** Dataset section follows **

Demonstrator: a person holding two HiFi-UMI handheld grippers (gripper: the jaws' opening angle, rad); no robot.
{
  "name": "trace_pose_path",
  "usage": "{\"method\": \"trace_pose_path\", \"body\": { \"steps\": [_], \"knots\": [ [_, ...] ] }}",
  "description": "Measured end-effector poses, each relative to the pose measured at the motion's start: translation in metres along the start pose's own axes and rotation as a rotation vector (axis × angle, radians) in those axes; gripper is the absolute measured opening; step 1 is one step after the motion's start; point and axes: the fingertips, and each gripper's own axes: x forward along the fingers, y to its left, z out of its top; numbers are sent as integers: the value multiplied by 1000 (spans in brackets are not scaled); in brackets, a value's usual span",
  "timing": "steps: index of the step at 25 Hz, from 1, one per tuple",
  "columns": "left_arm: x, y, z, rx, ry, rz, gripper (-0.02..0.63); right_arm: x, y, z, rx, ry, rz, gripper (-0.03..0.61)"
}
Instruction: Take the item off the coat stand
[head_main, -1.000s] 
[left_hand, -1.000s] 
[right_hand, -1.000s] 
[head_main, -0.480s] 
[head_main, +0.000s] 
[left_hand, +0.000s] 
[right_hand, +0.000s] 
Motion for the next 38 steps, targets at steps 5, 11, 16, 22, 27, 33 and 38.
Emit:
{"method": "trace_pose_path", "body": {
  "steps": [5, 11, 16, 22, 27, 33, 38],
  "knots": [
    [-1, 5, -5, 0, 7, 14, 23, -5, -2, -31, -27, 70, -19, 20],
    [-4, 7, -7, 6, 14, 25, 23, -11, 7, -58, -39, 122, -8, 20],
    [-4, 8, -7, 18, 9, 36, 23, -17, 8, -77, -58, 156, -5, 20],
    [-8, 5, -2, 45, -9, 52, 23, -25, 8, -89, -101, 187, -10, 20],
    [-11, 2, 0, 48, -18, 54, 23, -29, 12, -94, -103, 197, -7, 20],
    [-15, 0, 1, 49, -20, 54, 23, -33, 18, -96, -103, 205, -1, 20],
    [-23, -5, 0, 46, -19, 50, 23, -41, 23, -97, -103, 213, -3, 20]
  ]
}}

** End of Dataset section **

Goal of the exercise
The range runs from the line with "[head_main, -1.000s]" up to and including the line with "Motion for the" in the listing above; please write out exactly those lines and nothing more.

Output for this exercise
[head_main, -1.000s] 
[left_hand, -1.000s] 
[right_hand, -1.000s] 
[head_main, -0.480s] 
[head_main, +0.000s] 
[left_hand, +0.000s] 
[right_hand, +0.000s] 
Motion for the next 38 steps, targets at steps 5, 11, 16, 22, 27, 33 and 38.

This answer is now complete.